(Exercise directions) From the very first line of the data to the line containing "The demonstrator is", retype everything exactly, leaving the pictures behind.

──────── Data to examine

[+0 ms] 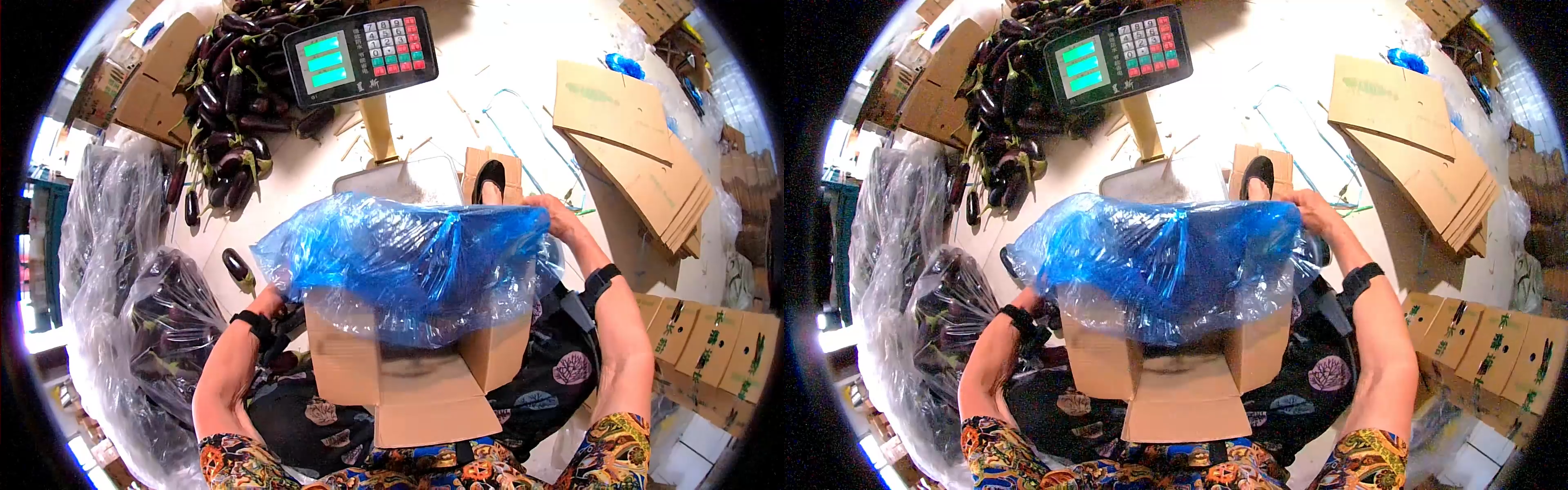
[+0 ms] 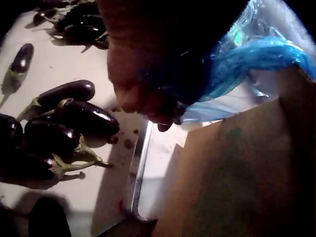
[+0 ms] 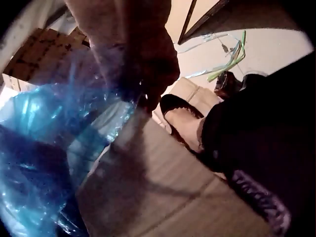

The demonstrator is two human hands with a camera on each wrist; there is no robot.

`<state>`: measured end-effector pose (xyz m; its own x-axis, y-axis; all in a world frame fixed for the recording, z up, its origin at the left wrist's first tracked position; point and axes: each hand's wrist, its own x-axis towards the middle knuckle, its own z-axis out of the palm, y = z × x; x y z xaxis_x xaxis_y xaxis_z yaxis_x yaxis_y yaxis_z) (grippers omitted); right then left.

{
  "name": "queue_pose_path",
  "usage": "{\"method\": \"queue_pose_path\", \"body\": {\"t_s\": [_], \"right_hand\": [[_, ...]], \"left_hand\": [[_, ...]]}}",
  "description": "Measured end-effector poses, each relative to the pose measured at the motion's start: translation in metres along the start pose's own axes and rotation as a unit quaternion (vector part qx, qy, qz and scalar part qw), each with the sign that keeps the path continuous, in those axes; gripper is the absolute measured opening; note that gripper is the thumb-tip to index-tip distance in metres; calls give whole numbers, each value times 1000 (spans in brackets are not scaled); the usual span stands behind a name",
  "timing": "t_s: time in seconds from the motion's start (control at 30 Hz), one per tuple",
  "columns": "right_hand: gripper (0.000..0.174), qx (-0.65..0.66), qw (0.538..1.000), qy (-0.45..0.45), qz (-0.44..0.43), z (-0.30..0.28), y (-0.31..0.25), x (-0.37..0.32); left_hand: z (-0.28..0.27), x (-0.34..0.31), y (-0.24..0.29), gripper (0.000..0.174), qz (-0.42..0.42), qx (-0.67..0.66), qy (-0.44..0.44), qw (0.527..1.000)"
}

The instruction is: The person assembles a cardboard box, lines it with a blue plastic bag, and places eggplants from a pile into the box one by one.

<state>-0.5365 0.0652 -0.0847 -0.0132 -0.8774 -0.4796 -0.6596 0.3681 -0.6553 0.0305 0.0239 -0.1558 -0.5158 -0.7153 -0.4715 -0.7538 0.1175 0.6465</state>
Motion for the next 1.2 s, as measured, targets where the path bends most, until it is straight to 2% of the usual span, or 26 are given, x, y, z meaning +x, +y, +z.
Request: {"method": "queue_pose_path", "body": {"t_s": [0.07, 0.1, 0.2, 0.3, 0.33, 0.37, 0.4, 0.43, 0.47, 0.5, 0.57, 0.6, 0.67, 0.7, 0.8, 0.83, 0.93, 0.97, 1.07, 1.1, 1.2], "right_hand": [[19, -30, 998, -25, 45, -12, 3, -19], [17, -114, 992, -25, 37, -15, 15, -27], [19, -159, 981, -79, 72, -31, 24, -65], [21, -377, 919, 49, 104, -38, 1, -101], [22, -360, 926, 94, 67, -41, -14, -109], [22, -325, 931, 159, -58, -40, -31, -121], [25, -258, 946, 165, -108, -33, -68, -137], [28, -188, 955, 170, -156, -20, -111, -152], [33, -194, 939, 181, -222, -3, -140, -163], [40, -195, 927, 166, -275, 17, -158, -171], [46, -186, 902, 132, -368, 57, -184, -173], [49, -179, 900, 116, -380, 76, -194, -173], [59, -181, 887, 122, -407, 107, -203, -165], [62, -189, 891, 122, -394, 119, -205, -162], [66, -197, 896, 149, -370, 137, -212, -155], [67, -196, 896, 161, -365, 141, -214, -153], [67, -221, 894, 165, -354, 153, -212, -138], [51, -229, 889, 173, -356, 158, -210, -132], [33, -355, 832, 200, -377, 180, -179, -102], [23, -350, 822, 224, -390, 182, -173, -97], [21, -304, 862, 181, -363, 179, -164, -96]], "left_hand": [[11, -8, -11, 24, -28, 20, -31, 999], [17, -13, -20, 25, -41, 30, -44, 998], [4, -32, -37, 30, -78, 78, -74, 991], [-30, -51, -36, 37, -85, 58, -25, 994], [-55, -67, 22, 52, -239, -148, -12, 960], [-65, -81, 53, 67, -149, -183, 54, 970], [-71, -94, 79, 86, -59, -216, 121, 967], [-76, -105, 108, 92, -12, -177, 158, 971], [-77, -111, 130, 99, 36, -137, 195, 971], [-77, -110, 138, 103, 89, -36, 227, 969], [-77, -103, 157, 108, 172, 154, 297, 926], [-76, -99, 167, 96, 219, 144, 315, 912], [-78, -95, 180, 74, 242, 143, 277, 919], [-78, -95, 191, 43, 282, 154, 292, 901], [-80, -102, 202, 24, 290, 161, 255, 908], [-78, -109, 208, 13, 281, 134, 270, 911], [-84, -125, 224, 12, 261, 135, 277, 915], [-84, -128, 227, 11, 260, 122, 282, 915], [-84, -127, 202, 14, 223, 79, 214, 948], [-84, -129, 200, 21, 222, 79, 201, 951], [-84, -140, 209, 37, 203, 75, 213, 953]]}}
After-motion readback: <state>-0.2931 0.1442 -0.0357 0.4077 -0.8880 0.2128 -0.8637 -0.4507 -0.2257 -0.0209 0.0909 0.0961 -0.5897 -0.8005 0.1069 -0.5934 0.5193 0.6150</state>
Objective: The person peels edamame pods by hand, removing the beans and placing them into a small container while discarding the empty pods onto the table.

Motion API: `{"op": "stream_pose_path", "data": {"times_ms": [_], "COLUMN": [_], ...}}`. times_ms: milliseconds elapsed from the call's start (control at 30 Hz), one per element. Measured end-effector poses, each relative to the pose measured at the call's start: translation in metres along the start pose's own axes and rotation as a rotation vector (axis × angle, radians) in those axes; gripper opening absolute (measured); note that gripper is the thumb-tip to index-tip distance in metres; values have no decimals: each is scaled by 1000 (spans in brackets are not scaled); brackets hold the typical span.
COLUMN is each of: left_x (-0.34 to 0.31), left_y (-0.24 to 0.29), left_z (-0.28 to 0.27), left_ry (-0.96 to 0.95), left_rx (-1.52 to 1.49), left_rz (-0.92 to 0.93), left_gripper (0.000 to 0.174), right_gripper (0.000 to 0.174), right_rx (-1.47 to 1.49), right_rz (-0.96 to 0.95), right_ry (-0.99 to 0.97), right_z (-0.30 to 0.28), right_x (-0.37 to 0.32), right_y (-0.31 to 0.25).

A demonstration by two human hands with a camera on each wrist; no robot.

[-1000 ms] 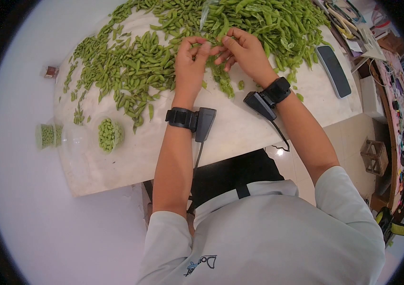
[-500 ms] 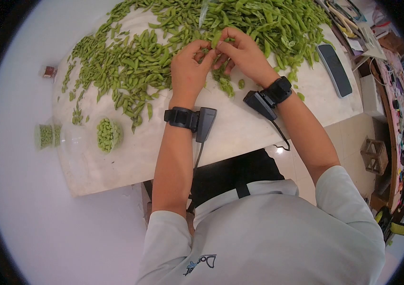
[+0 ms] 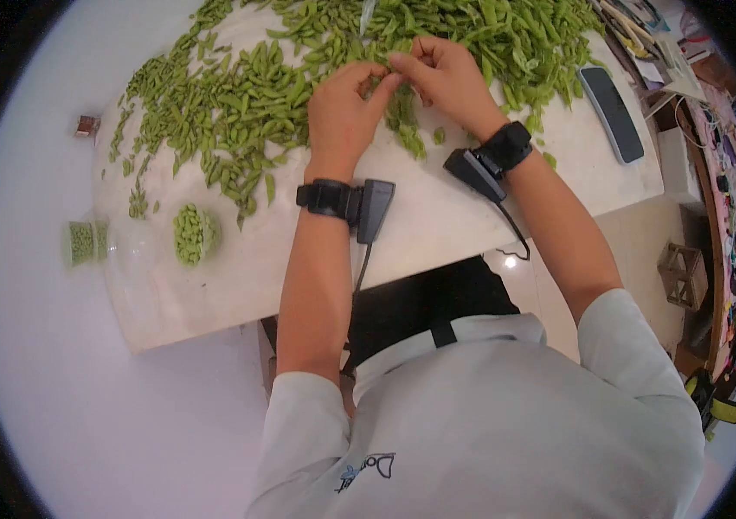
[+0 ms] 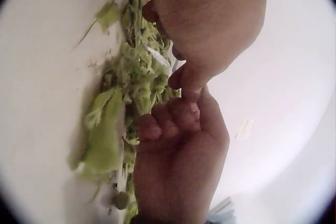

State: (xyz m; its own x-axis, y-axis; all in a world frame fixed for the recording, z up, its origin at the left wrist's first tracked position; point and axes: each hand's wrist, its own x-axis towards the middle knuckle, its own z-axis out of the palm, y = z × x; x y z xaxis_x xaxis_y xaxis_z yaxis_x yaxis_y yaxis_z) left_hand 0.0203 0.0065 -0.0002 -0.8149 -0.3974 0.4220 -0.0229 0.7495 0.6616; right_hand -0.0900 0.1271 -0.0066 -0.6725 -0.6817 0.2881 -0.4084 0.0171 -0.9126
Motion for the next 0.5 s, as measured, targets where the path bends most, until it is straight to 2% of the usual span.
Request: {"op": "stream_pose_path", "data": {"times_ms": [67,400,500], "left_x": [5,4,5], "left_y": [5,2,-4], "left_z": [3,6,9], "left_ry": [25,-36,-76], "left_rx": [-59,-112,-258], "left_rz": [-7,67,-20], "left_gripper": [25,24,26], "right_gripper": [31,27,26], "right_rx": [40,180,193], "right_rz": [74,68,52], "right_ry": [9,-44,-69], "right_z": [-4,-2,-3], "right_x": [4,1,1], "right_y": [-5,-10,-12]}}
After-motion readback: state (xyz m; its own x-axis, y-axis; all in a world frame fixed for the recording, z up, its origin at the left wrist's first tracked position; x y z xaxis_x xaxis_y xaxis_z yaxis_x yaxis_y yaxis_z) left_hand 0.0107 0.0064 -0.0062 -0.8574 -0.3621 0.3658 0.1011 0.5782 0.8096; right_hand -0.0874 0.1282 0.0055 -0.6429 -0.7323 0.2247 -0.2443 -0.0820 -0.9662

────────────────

(Exercise response)
[+0 ms] 
[+0 ms] 
[+0 ms] 

The demonstrator is two human hands with a camera on each wrist; there is no robot.

No additional output will be given.